Activity: Please take the lines from the one holding "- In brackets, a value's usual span" through the one holding "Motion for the" in the data below and copy them exactly.

** Given material follows **

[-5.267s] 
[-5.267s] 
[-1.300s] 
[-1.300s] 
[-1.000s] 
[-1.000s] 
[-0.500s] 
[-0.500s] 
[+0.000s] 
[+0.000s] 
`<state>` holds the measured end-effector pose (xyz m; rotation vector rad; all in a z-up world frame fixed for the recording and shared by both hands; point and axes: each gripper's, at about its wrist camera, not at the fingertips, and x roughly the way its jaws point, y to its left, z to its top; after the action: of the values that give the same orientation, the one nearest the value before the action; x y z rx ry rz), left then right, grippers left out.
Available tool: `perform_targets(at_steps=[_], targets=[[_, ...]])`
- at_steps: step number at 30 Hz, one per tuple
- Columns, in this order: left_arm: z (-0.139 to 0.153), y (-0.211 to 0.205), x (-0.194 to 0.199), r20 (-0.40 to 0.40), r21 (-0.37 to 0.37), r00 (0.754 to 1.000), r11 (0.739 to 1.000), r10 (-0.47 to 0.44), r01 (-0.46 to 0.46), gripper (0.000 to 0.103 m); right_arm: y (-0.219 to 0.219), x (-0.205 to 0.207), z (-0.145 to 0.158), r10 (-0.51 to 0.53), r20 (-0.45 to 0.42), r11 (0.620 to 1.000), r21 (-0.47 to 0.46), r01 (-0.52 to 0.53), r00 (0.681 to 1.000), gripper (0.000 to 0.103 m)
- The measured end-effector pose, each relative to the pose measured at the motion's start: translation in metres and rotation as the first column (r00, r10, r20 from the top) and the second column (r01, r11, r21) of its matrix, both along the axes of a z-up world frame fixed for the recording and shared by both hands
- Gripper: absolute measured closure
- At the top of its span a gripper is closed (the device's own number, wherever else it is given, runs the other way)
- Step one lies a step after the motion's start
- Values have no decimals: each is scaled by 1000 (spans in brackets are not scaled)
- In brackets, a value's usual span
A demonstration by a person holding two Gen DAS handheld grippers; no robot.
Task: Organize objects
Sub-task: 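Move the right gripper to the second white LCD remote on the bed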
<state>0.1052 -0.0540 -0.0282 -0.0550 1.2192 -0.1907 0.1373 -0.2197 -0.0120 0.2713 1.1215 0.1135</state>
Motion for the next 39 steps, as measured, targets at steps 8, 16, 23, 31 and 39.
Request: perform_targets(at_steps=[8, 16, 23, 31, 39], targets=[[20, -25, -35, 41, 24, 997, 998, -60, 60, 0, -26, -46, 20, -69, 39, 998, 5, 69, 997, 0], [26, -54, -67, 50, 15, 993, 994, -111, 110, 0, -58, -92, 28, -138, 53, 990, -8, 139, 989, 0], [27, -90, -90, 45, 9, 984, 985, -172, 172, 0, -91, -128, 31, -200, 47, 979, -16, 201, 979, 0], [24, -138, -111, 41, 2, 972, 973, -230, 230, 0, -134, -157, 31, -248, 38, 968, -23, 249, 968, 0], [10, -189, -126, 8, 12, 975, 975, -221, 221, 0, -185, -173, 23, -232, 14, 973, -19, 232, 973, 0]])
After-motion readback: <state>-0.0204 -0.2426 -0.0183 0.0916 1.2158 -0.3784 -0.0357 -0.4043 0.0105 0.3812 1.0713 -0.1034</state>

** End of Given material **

Task output:
- In brackets, a value's usual span
A demonstration by a person holding two Gen DAS handheld grippers; no robot.
Task: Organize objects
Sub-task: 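Move the right gripper to the second white LCD remote on the bed
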<state>0.1052 -0.0540 -0.0282 -0.0550 1.2192 -0.1907 0.1373 -0.2197 -0.0120 0.2713 1.1215 0.1135</state>
Motion for the next 39 steps, as measured, targets at steps 8, 16, 23, 31 and 39.

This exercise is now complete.